7. Fitter Happier – Radiohead pauses momentarily to give us a more direct taste of the underlying paranoia on OK Computer with “Fitter Happier,” utilizing a computerized voice to describe society’s concept of the ideal human condition while also capturing the inherent feeling of emptiness that comes with living by this template. In just under two minutes, they produced the level of spine-tingling unease that entire novels fail to capture.

8. Electioneering – The most straightforward rock moment on the album, “Electioneering” charges ahead with shredding guitars and a snarling Thom Yorke giving a musical middle finger to the disingenuousness of politics and its inherent corruption.

9. Climbing Up The Walls – Packed with distorted vocals and sudden, haunting whispers, “Climbing Up The Walls” is a fully visceral realization of OK Computer’s creeping terrors.
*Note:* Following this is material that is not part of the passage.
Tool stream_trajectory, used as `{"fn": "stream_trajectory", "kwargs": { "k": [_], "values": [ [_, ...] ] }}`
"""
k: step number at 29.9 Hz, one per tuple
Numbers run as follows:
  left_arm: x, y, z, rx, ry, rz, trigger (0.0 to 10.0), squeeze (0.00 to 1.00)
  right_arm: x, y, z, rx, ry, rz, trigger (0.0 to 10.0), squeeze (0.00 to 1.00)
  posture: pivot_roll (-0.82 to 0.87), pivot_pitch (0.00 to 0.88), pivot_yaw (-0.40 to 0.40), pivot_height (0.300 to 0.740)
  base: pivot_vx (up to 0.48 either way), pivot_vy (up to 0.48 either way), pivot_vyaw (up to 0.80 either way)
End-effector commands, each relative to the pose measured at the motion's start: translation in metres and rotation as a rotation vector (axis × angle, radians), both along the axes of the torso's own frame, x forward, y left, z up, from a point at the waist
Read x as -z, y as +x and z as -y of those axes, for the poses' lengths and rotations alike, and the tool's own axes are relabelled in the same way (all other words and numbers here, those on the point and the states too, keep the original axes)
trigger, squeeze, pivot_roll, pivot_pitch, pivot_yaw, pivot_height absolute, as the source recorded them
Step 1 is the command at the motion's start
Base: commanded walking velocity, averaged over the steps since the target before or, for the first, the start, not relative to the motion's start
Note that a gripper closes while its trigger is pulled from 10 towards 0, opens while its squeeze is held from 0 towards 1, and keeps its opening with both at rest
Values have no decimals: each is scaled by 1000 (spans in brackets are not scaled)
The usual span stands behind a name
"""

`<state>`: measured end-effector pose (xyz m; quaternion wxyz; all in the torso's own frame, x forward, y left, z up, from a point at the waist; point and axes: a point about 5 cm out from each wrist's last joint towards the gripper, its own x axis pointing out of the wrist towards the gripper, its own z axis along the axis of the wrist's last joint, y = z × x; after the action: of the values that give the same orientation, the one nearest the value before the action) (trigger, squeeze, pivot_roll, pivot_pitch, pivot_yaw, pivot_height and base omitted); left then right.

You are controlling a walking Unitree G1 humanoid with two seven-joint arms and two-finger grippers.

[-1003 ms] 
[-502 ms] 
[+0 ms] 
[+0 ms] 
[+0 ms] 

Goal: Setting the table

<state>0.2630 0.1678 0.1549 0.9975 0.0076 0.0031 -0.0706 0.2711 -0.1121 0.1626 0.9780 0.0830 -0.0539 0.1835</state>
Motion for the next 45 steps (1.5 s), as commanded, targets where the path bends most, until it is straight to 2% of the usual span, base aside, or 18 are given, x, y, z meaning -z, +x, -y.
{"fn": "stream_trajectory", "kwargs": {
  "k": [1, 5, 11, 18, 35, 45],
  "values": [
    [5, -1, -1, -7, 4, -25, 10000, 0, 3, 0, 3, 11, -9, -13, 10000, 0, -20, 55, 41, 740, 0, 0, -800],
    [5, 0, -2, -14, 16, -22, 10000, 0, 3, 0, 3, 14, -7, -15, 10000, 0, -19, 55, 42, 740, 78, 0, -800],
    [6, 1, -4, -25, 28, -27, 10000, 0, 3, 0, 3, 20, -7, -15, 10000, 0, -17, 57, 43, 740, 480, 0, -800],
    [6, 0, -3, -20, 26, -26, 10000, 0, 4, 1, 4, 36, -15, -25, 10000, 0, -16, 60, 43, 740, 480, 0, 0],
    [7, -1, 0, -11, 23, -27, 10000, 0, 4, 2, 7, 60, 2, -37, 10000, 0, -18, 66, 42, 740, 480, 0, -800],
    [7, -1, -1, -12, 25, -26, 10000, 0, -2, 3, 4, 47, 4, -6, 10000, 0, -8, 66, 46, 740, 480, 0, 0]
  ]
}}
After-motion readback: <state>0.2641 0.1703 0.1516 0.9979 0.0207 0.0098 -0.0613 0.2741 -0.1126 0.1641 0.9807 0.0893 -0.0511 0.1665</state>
Instruments and effects layer higher and higher on top of each other, surrounding you with a vision of pure apocalyptic horror until…

10. No Surprises - …another release. “No Surprises” is a calm (almost clinically so) counterpoint to the hysteria of “Climbing Up The Walls.” Thom enumerates the many aspects of modern life that chip away at his well-being with a resigned, detached acceptance while bells, keys, and percussion ride along softly below his vocals.

11. Lucky – Thom’s wish for “no alarms and no surprises” in the previous song, however, is quickly dashed in “Lucky,” where a near-death experience revives his will to go on with life, as staid and hopeless as it might sometimes seem. His voice soars as he confirms that “it’s gonna be a glorious day,” a turning point that on OK Computer’s penultimate track speaks volumes on the strength of humanity in the face of doom, real or perceived.

12. The Tourist – The final track of an album full of epic moments, “The Tourist” sees Radiohead in a much different state of mind than we heard on the opener “Airbag.” Guitars and drums interweave and slowly build to support Thom’s final verses, urging us to slow down and take stock of the fact that, while everything around us changes and becomes more unfamiliar, our lives are still fundamentally ours to control.

…and with the microwave-like “Ding!” at the end of “The Tourist,” I took off my headphones and knew that my world had been changed forever. Thanks to Radiohead and OK Computer for showing me that music has the power to do just that.


  1. excellent choice. i'm gonna plug in my Radiohead mix here, just because it's appropriate and all.


  3. thanks! and i remember this mix, it's both appropriate and awesome. :) when are you dropping the next debzies mix?